◆ **Exercise requirements**:
Work out how many lines in these entries include the string "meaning", and give only that figure.

◆ **Provided information**:
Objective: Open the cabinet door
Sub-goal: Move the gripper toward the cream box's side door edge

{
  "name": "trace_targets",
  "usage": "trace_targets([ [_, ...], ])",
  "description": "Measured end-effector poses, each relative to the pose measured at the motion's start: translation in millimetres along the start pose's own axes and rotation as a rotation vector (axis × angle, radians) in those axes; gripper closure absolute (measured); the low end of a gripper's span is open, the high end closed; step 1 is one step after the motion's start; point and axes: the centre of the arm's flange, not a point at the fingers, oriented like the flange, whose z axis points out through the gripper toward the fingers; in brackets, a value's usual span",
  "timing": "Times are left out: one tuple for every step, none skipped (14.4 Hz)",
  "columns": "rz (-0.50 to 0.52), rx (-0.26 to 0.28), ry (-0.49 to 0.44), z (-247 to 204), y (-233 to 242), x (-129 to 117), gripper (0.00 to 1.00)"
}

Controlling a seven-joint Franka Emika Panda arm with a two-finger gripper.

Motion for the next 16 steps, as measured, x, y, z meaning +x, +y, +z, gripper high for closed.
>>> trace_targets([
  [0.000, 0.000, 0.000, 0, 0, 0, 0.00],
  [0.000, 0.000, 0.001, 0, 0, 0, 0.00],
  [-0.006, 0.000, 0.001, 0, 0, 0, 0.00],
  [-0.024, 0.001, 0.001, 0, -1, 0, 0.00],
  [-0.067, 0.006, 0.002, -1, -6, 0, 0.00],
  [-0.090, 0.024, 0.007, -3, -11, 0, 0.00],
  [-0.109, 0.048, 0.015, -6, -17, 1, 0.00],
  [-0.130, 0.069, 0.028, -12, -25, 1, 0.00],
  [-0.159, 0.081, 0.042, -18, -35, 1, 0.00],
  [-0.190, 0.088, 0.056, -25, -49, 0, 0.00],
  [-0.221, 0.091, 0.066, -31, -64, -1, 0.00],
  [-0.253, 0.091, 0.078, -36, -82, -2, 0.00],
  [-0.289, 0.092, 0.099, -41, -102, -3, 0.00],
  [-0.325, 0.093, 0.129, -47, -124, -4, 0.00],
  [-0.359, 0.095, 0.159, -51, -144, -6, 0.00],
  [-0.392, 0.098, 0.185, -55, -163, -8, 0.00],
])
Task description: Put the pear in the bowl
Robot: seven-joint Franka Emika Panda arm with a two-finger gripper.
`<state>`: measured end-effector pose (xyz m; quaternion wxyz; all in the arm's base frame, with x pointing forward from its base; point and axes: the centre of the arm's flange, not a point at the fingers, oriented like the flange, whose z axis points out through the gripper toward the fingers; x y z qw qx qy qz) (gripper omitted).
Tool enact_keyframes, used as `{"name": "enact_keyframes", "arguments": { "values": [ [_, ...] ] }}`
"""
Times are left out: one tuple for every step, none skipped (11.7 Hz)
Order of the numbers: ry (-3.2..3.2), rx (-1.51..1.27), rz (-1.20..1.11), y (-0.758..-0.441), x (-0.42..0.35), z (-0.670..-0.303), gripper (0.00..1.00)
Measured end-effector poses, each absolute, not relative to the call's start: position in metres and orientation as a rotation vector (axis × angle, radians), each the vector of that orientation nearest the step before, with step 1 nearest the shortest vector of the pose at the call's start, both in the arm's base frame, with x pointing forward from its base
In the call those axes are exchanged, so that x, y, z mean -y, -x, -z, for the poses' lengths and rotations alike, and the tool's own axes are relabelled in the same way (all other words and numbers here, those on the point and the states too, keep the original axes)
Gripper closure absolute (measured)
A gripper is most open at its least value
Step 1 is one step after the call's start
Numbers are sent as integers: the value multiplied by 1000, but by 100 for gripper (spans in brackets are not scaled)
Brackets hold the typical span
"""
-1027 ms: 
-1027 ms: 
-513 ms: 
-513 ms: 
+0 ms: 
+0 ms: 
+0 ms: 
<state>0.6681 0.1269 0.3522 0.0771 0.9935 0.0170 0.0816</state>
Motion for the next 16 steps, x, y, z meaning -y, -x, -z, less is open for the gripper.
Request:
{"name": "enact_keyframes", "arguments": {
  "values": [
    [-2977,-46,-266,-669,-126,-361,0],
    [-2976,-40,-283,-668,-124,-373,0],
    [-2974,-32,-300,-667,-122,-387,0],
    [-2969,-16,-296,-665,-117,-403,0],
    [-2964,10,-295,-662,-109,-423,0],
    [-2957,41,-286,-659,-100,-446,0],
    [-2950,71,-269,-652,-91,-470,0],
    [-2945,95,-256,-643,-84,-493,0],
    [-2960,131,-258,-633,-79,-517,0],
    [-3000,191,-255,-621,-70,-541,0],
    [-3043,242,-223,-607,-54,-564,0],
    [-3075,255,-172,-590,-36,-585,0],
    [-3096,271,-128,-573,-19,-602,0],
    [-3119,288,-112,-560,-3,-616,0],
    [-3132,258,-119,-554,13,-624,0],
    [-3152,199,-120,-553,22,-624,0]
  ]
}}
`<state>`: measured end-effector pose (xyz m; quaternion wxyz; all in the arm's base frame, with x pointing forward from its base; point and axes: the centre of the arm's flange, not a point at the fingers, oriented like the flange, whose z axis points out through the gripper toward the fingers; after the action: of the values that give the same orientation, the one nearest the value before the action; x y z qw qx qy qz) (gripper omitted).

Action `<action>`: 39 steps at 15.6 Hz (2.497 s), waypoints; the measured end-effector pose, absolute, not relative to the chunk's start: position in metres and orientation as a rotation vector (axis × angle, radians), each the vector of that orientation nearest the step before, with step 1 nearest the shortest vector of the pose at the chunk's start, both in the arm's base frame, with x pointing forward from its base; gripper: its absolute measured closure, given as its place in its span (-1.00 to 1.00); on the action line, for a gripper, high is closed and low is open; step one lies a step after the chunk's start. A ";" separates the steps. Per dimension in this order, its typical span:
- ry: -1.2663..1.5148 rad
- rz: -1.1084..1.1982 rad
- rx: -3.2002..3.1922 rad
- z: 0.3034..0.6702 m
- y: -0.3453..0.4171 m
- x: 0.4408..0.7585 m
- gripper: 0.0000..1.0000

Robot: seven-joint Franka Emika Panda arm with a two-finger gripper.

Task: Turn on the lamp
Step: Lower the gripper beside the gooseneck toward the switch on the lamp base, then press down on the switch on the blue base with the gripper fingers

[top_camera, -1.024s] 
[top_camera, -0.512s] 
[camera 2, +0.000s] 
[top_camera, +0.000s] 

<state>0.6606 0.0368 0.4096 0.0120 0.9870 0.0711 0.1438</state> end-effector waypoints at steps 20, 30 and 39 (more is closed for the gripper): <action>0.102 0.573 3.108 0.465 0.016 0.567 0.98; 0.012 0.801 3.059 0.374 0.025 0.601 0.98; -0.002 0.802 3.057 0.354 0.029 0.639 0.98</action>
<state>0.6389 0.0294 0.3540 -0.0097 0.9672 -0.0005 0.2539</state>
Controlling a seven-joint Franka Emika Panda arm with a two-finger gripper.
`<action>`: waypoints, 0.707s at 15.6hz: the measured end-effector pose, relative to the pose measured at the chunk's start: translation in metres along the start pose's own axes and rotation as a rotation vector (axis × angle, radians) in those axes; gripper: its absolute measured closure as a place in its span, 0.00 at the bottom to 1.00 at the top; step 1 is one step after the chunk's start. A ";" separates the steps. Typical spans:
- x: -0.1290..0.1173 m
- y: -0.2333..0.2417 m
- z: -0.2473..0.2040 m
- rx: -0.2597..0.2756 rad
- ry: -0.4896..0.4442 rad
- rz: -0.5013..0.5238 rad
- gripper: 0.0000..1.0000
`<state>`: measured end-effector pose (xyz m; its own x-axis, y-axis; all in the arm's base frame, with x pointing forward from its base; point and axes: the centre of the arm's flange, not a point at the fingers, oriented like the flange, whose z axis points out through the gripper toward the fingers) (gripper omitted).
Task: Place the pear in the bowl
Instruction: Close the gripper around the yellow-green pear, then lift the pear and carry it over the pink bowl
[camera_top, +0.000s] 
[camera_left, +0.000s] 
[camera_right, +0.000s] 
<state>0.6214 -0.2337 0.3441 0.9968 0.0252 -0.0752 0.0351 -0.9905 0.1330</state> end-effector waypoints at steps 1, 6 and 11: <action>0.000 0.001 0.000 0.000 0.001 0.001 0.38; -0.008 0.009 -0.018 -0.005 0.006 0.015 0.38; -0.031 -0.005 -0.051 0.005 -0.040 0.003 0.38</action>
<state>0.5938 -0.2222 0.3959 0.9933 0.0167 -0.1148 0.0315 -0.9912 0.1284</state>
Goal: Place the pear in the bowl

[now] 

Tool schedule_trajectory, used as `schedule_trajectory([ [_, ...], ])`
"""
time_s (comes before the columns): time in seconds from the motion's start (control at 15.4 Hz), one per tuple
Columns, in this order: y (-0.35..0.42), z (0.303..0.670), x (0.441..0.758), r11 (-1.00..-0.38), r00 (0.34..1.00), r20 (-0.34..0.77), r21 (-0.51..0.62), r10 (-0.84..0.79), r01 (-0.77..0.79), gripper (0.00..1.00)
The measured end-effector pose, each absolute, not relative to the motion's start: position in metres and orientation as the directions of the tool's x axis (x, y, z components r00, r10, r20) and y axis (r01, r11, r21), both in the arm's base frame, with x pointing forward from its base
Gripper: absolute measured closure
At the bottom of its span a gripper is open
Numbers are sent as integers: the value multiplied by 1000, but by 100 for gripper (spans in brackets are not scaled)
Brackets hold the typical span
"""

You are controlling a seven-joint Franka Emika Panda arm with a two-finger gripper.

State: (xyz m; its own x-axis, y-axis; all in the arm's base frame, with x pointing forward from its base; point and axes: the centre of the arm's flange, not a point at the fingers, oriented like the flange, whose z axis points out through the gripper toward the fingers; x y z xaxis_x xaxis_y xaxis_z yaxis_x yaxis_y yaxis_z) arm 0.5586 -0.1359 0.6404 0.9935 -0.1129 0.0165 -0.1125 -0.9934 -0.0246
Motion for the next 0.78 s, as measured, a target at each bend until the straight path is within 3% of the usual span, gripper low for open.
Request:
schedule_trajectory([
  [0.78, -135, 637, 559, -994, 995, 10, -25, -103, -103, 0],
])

◆ **The answer**:
2